Karlsruhe: Hauptstadt des Wasserschutzes am Rhein

Die Stadtwerke engagieren sich in einer europäischen Arbeitsgemeinschaft für nachhaltige Wasserwirtschaft und den Schutz der Trinkwasserressourcen im Einzugsgebiet des Rheins.

Manche Aufgaben sind so groß, dass man sie allein nicht stemmen kann. Dazu gehört es auch, das Trinkwasser zu schützen. Deshalb haben sich die Anrainer des Rheins und seiner Nebenflüsse zusammengetan, um sich für den Schutz der Trinkwasserressourcen zu engagieren und dafür zu sorgen, dass wir auch künftig gesundes, sauberes Wasser zur Verfügung haben. Der Name der Organisation: Internationale Arbeitsgemeinschaft der Wasserwerke im Rheineinzugsgebiet, kurz IAWR. Ihr Ziel: »… der nachhaltige Schutz der Trinkwasserqualität als wesentliche Grundlage für öffentliche Gesundheit. Dies setzt eine wirksame Umsetzung des Vorsorgegrundsatzes voraus.
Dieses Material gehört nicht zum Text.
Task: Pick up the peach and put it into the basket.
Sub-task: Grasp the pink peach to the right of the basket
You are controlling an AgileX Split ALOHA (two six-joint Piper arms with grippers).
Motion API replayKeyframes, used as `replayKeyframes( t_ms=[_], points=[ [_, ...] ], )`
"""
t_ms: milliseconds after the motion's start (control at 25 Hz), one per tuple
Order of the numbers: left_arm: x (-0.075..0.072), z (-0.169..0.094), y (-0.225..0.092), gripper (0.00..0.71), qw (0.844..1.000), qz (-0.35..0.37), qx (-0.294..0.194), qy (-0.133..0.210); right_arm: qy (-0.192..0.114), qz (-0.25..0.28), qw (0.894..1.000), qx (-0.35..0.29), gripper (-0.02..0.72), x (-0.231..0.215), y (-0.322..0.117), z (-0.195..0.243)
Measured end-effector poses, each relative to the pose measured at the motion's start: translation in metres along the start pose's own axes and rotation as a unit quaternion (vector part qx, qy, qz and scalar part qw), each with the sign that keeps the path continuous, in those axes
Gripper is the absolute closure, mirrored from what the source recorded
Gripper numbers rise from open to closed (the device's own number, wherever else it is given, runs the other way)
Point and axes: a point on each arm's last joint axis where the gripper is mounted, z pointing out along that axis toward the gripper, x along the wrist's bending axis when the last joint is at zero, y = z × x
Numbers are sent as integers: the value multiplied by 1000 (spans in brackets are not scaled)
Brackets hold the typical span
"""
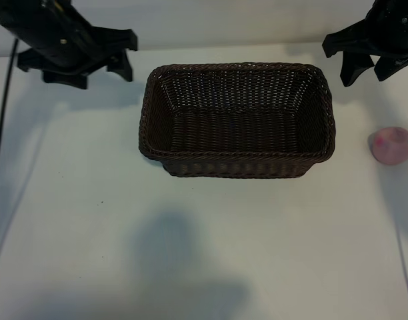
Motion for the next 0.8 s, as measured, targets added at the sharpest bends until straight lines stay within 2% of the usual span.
replayKeyframes(
  t_ms=[200,360,600,680,800],
  points=[
    [1,-11,-7,70,1000,5,27,11,0,0,1000,0,197,0,0,0],
    [0,-24,-7,84,1000,8,14,10,0,-1,1000,0,214,0,0,0],
    [-1,-36,-6,113,1000,10,-7,5,-26,-6,1000,0,268,-5,0,0],
    [-2,-36,-6,121,1000,10,-8,4,-34,-9,999,0,258,-6,0,0],
    [-2,-36,-6,125,1000,10,-10,4,-48,-6,999,0,194,-9,0,0]
  ],
)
Im Rheineinzugsgebiet sind demnach der Rhein mit seinen Nebenflüssen einschließlich der Seen und Grundwasserkörper so zu schützen, dass die Wasserqualität der Trinkwasser-Ressourcen es erlaubt, mit lediglich naturnahen Aufbereitungsverfahren Trinkwasser zu gewinnen.« 120 Wasserversorger in sechs Ländern sind dabei.

Politisch aktiv für sauberes Trinkwasser

Ein ehrgeiziges Ziel an einem intensiv genutzten europäischen Strom mit Schifffahrt, an seinen Ufern Industrie und Landwirtschaft! Wie soll das gehen? Unter anderem durch politische Überzeugungsarbeit, wie Wolfgang Deinlein erläutert. Der Stadtwerke-Experte für Trinkwasser ist derzeit Geschäftsführer der IAWR. Auch den Präsidenten der Arbeitsgemeinschaft stellen die Stadtwerke derzeit mit Prof. Dr. Matthias Maier.
Zur politischen Arbeit gehört vor allem Einflussnahme. So rief die IAWR im vergangenen Jahr dazu auf, die Europäische Bürgerinitiative »Bienen und Bauern retten« gegen den Einsatz von Pflanzenschutzmitteln, so genannten Pestiziden, zu unterstützen. 1,2 Millionen europäische Bürger*innen folgten dem Aufruf insgesamt. Diese Willensbekundung war ein wichtiges Signal an die europäischen Gesetzgeber.


Durch den Zusammenschluss mit weiteren Trinkwasserversorgern und deren Organisationen entlang von Donau, Elbe, Maas und Schelde erhöht die IAWR ihre Möglichkeiten politischer Einflussnahme: Die ERM-Koalition steht für 170 Wasserversorger und 188 Millionen Verbraucher*innen. Im März 2022 verabschiedete die ERM-Koalition das Europäische Grundwassermemorandum. Dieses dient als Leitfaden für politische Entscheidungen zum Schutz der Lebensgrundlage Wasser.
In diesem Sommer informierte die IAWR das Kabinett des EU-Kommissars für Umwelt und Ozeane, Virginijus Sinkevičius, über die Notwendigkeit einer wesentlich strengeren Regulierung von Chemikalien im europäischen Rechtsrahmen zum Schutz der Trinkwasserversorgung. Teile dieser Empfehlungen flossen in den am 22. Juni vorgestellten Verordnungsvorschlag der Kommission über nachhaltige Verwendung von Pflanzenschutzmitteln ein. Eine gute Nachricht für alle Verbraucher*innen, wie Wolfgang Deinlein betont.